An uncle she never knew purchased it for his parents, her grandparents, shortly before he died in action during World War II. It was the childhood home of her mother, aunts and uncles. The address is on her birth certificate and on those of her first and third children, Raquel and Antonio. She was living two blocks away, across the street from her in-laws, when her second, Danny, was born. But he, too, considered this home.
It seems she has spent her life trying to escape from 2727 California. At age sixteen, marrying Danny Martinez Sr. to get out of the house. Moving to California with her second husband. Moving away again after she ruined that marriage with her drug habit, trying to get her sons away from the gangs.
But something always brought her back. Usually something to do with her sons.
After fifteen-year-old Antonio shot another boy on Easter Sunday 1989 in the alley behind 2727 California, Theresa moved back in to live with her mother and seventeen-year-old Danny. She didn't want to, but it was the only way she could keep an eye on her older son.
Danny wouldn't leave--not even after the shooting. It didn't matter that the place was surrounded by Crips, like a fort in a John Wayne movie. His grandmother always let him do anything he wanted, bought whatever he asked for. And if Theresa complained, her mother would tell her in front of the boys, "You were just as wild when you were young. Leave them alone and they'll grow out of it."
Following their grandmother's lead, the boys--Boom and Bang were their nicknames now--would throw Theresa's past mistakes back in her face whenever she tried to lecture them about the gangs. No one seemed to understand that they might not live to grow out of their affiliation with the Bloods--and if they did, it might be behind prison walls.
Even after his arrest, Antonio couldn't seem to grasp reality. "We don't go running to the police every time they shoot at us," he complained. "They shoot at us all the time."
"Why do you think that they're all like you?" Theresa retorted angrily. "All this macho, bullshit gang stuff about not snitching. You shot him, Antonio. Why'd you shoot him?"
Antonio just shrugged. The Crips had come up on him and Pancho--Francisco Martinez, who had been like a brother even before they all joined the gang--and threatened them. If he'd backed down, standing in the yard of his own grandmother's house, it would have been seen as weakness. And weakness could get you killed in that neighborhood.
But now Antonio was facing the possibility of being tried as an adult for attempted murder, which carried the possibility of forty years in prison. The police and courts were trying to crack down on gang violence; they'd threatened to make an example of Antonio.

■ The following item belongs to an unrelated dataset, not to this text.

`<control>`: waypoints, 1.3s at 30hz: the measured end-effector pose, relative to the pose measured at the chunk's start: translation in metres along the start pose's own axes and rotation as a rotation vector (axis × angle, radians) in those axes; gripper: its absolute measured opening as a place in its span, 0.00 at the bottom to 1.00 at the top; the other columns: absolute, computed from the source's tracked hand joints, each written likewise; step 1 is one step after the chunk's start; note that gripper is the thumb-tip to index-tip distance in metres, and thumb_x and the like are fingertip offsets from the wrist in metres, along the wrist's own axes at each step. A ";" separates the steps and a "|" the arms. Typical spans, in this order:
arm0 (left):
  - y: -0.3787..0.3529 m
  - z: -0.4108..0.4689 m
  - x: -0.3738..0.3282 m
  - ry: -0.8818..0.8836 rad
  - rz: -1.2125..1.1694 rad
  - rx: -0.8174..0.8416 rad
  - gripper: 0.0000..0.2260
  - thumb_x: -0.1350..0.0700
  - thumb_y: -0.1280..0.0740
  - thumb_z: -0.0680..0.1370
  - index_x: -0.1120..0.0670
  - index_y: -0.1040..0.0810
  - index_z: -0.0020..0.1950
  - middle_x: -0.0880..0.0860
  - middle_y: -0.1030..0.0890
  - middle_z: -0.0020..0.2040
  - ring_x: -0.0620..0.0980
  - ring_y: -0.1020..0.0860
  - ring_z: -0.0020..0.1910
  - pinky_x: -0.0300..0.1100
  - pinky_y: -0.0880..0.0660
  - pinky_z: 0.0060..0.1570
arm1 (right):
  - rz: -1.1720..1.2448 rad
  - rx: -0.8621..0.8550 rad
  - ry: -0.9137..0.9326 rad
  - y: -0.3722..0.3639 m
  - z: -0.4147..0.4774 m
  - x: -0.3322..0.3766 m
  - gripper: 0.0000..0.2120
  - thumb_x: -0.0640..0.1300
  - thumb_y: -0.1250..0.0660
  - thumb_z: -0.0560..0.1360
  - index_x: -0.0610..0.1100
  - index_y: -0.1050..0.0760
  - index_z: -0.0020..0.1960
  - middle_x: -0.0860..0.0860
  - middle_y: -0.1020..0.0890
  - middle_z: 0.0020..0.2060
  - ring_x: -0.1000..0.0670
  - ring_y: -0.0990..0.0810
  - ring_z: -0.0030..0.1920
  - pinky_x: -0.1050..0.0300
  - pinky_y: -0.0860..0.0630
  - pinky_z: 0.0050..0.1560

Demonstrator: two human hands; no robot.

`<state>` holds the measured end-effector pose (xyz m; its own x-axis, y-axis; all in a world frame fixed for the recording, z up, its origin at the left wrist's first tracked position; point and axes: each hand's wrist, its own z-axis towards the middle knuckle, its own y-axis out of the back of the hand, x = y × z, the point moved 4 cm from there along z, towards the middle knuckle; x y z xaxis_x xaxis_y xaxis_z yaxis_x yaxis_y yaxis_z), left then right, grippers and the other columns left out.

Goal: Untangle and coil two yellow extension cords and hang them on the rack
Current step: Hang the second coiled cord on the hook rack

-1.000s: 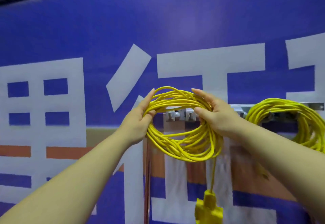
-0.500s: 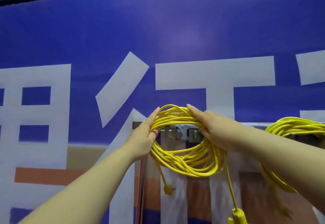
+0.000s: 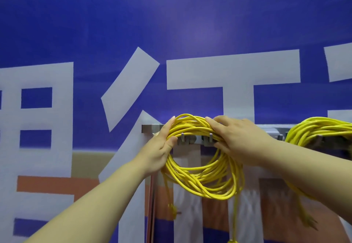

Antonio wasn't the only son she had to worry about. Danny drank a lot--never just a beer or two, always to the point where he was falling-down drunk and sick. He wasn't a mean drunk, just a sloppy one, and Theresa was afraid it would destroy him someday. Maybe sooner than later. But there was no talking to him--not about his lifestyle, not about the danger. Even if she found his drugs and flushed them down the toilet, he just hid them better the next time.
Danny was using the house at 2727 California to sell crack cocaine to the addicts who'd wander over from Five Points. At night they'd come stumbling to the back of the house and whistle. Danny would go to the door and look out to see who they were, then meet them out there in the dark.
"I don't know how many times I tried to tell him, 'Danny, somebody whistles and you go stand in the door with the light on behind you. What's to keep the Crips from figuring that out and setting you up?'" Theresa says, sitting on the porch of 2727 California. "He'd say, 'That's not gonna happen, Mom.'"
She pauses, looks at the large picture window that dominates the front of the house, sees it not as it is but cracked and punctured by bullet holes. "Nothing could hurt him...yeah."
On the night of June 18, 1989, Theresa was in her second-floor bedroom, thinking about Antonio: His public defenders had finally convinced him to plead guilty, saying that as a juvenile with no prior convictions, he'd probably get probation. Sentencing was set for the next morning.
Theresa's youngest brother, Jimmy, was asleep on the couch downstairs, his children, Matt and Lisa, nestled into blankets on the floor beside him. Danny was on the telephone in the bedroom next to hers. It was a warm night and she had her window open--and she could hear voices in the side yard. She figured soon there'd be a whistle from below, and Danny would hang up the phone and attend to business.